Show each line of the data below in which "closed" occurs.
[Data provided Boundary: Start]
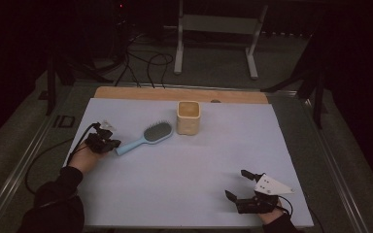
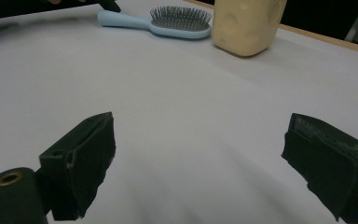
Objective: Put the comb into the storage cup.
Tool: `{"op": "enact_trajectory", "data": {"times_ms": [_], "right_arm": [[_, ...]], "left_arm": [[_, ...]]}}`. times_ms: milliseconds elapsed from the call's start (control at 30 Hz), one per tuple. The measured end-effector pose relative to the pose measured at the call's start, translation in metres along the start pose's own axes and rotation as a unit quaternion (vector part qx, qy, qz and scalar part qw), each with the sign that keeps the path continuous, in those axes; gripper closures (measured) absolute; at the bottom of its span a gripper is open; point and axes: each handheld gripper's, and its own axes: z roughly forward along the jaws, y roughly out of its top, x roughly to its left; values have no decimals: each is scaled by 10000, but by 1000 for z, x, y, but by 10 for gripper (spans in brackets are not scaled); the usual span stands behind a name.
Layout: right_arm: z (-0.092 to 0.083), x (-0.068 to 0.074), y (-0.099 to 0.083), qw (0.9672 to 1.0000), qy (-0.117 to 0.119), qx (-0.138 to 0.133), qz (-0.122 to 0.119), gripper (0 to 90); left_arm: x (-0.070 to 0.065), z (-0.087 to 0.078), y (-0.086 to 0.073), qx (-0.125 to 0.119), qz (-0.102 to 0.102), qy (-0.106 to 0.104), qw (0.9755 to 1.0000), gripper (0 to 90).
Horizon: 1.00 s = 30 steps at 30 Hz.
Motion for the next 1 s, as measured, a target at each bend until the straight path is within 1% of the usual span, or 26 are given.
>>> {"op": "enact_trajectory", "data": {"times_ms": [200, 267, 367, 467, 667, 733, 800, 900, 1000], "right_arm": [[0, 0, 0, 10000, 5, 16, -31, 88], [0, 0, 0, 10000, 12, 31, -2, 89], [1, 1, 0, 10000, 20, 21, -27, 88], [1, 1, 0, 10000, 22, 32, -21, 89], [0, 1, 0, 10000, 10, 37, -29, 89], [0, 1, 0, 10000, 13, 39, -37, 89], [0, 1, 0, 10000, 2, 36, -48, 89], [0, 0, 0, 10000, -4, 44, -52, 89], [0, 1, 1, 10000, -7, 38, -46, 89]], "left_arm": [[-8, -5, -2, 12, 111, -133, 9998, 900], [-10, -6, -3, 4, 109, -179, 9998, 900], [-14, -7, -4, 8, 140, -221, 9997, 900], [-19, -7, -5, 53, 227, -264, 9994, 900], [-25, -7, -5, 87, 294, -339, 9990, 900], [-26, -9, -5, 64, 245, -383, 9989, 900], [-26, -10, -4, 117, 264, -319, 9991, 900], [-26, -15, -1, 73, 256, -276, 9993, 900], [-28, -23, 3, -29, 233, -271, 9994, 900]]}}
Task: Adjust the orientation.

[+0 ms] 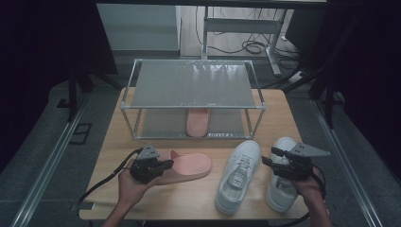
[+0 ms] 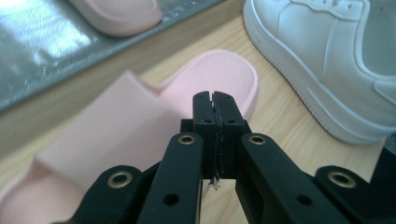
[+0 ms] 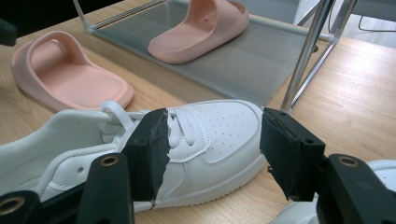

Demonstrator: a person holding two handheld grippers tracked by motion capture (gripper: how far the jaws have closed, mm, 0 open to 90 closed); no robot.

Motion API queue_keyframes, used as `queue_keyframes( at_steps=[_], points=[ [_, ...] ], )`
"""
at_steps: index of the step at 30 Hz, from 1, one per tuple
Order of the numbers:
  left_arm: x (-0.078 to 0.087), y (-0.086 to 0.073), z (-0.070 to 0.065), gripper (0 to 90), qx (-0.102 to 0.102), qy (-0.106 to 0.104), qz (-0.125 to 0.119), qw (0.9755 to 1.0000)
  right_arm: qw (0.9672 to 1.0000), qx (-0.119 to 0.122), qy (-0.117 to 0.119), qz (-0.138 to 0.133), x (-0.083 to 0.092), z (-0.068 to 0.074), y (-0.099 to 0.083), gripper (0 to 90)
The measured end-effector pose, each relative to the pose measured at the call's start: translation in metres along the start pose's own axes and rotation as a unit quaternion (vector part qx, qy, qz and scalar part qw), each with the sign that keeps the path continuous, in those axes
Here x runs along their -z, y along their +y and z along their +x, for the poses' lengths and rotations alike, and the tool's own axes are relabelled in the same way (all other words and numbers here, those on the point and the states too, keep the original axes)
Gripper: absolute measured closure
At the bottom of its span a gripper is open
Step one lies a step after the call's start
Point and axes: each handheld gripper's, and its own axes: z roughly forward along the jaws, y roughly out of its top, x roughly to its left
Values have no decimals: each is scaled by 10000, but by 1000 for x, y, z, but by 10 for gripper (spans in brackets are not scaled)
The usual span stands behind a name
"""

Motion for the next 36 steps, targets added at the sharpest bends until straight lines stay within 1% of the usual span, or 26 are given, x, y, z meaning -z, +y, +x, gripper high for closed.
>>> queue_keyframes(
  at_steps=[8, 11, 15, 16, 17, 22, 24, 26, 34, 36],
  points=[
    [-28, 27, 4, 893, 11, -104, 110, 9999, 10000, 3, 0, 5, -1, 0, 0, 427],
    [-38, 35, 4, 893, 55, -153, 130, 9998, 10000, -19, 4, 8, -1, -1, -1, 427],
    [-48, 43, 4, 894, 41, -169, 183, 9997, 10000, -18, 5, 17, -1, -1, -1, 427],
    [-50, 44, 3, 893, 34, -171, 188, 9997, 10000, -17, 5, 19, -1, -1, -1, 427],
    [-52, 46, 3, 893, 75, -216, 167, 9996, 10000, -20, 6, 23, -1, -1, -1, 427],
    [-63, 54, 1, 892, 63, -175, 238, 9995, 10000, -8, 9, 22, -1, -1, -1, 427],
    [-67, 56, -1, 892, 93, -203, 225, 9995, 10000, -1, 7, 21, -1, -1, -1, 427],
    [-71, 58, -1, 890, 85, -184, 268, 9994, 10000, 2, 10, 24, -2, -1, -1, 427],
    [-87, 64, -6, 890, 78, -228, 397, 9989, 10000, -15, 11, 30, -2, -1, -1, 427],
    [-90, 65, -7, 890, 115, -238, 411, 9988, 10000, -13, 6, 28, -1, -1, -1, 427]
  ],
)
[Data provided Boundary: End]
**Worked solution**
Demonstrator: a person holding two handheld grippers tracked by motion capture (gripper: how far the jaws have closed, mm, 0 open to 90 closed); no robot.
Motion for the next 36 steps, targets added at the sharpest bends until straight lines stay within 1% of the usual span, or 26 are given, x, y, z meaning -z, +y, +x, gripper high for closed.

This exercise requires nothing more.